[TASK PROMPT]
From the line containing "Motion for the" to the last line below, retype everything word for word.

---- DATASET CONTENT

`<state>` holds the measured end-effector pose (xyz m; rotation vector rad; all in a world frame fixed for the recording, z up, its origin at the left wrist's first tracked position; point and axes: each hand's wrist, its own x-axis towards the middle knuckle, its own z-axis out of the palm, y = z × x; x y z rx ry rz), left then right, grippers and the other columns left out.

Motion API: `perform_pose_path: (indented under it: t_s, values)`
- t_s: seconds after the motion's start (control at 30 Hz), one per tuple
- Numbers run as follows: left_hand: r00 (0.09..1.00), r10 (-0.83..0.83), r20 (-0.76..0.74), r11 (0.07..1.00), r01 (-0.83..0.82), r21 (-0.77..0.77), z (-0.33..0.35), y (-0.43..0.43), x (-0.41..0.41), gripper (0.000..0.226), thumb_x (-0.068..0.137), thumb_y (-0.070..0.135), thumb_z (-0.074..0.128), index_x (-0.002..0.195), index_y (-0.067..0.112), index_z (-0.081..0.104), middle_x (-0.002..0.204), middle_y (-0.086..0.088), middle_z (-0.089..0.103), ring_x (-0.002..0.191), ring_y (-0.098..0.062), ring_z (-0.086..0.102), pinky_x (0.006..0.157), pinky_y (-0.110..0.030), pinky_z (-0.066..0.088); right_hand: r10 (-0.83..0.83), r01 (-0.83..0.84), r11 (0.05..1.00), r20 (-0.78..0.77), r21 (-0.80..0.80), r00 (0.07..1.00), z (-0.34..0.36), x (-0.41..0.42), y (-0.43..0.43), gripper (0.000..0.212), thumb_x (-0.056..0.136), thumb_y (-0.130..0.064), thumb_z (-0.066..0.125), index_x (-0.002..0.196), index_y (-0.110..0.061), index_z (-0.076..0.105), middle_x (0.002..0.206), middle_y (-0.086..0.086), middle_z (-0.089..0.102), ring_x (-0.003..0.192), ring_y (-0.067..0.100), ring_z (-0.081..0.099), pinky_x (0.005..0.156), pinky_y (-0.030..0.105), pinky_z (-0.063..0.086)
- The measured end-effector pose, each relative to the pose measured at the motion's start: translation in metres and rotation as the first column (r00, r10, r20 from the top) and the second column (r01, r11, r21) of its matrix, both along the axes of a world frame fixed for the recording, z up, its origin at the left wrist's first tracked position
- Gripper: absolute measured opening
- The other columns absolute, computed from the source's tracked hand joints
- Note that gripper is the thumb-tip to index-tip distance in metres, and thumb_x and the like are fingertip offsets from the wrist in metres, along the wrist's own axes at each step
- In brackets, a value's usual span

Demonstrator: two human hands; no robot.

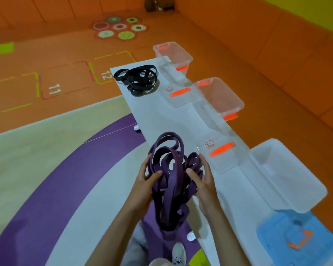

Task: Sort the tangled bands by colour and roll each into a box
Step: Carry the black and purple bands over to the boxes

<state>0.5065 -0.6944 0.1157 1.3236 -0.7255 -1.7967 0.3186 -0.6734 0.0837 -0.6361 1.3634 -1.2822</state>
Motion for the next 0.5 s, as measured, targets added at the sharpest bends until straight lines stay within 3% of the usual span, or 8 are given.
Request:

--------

[TASK OUTPUT]
Motion for the next 0.5 s, as measured, targets added at the sharpest bends until straight lines stay within 3% of the usual span, or 8 are given.
Request:

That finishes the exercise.